Releo lo que acabo de escribir y me pregunto por qué me subyuga su pelo, su pelo, siempre su pelo. O mejor dicho el pelo, todo pelo: el lujo y el lustre y la conmovedora tibieza de los seres dotados de pelo, como si mis dedos hubieran sido creados para desaparecer entre la suave densidad de un pelo oscuro; como si un irracional instinto de mamífero huérfano guiara mis afectos.
—A Matilde Lina la maltrataron, la arrancaron del niño y la llevaron arrastrada hasta algún lugar del cual no se tuvo noticia—me dice la señora Perpetua, haciendo silbar las eses contra esa prótesis dental que tanto la martiriza y la enorgullece.
A partir de entonces el rastro de Matilde Lina se borra del mundo de los hechos y se entroniza en las marismas de la expectativa. De nada le valieron las patadas de potranca que sabía repartir, ni los tarascazos que pintaron la marca de sus dientes en tanta piel ajena. ¿La doblegaron trincándola del cabello, la tildaron de perdida y de demente, la obligaron a hincarse entre el barro, la quebraron en dos, le partieron el alma? ¿Retumbaron sus alaridos por las hondonadas del monte? ¿O lo que erizó las pieles fue el currucutú del búho saraviado, o el graznido de algún otro pajarraco, de todas las aves que conocían su nombre y que empezaron a gritarlo en letanía atolondrada?

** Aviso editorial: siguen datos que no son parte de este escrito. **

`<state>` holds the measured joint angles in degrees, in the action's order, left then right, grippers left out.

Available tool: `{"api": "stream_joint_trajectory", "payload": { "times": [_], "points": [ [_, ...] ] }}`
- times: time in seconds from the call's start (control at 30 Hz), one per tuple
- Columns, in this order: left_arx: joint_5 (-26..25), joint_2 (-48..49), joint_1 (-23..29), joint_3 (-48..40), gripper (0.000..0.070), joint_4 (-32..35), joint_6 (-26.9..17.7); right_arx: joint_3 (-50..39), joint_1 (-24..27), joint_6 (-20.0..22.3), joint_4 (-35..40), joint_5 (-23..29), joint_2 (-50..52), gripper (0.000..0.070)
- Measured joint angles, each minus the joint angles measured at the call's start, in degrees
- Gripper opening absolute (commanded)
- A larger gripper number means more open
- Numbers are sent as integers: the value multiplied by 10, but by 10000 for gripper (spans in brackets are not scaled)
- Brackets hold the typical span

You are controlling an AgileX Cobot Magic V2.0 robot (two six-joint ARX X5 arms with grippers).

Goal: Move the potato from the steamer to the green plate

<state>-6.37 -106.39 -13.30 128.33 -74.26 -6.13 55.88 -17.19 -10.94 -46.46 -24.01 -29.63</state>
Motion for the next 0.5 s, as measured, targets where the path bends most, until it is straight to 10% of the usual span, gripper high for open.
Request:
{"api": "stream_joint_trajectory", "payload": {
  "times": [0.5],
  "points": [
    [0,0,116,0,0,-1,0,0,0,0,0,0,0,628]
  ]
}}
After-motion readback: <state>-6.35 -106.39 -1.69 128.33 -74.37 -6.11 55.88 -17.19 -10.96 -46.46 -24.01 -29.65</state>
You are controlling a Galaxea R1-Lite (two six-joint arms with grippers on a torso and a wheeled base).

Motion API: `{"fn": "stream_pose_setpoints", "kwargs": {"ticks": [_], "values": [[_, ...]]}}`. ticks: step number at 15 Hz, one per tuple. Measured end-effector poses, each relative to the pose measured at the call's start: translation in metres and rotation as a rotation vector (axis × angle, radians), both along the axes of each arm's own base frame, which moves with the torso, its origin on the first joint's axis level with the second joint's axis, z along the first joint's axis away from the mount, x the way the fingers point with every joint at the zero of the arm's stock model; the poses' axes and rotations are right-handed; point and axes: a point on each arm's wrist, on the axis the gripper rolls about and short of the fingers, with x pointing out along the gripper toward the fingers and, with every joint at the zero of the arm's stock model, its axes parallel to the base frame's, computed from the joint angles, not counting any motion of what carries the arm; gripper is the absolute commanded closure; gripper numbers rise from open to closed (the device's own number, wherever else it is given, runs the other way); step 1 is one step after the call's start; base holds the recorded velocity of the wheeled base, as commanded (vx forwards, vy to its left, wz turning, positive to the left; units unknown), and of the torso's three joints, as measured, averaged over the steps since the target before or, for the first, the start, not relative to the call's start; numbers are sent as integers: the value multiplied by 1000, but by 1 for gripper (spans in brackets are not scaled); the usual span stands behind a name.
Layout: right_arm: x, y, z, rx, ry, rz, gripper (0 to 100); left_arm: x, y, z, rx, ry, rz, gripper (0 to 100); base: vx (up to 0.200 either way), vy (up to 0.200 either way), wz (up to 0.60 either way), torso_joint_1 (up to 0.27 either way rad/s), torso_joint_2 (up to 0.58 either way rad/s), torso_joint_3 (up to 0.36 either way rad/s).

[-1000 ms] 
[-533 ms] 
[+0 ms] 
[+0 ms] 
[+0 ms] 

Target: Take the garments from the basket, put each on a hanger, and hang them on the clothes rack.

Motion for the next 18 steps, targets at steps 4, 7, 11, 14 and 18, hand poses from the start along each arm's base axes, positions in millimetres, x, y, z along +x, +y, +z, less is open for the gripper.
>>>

Siete por Tres no lo sabe. No lo sabe o no quiere saberlo. Y si sabe nada cuenta, guardándose para sí todo el silencio y todo el espanto. Me habla de ella como si se le hubiera refundido ayer: el paso del tiempo no mitiga el ardor de sus recuerdos.
Después de la emboscada de Las Águilas, Matilde Lina no volvió a aparecer ni en vida ni en muerte, y no hubo quien diera razón chica o grande de esa mujer refundida en el tráfago de la guerra, como tantas y tantas. A Siete por Tres lo dejaron vivo pero condenado a morir, librado a la improbabilidad de su destino de niño solitario por segunda vez, por segunda vez huérfano y tirado al abandono. Un hijo del monte, volando al capricho de los cuatro vientos, en medio de un país que se niega a dar cuenta de nada ni de nadie.
Desde aquí puedo verlo: lelo, como debió quedar después de la desgracia. Sumido en un trance, sentado al borde del camino mientras se va haciendo noche, muy despacio. Nada se mueve a su alrededor y el tiempo no lo apremia: no tiene adónde ir. Mientras espera va envejeciendo sin darse cuenta: sólo sabe que la mujer que ha desaparecido de su lado tiene que reaparecer, algún día. Cuando ella regrese el niño despertará, ya adulto, y echarán a andar hombro con hombro. Por el camino y sin hacer ruido, van pasando los días, los meses y los años en un aletargado transcurrir, pero la mujer que debe regresar no halla cómo hacerlo.
—Tanta vida y jamás . . . —suele suspirar de vez en cuando Siete por Tres, y repite un par de veces esa frase que ya he escuchado antes, en boca de otro y en otro lugar, sin entenderla del todo en aquel entonces y tampoco ahora.
—Tanta vida, tanta vida . . .
—¿Y jamás? —completo yo, por seguirle la corriente.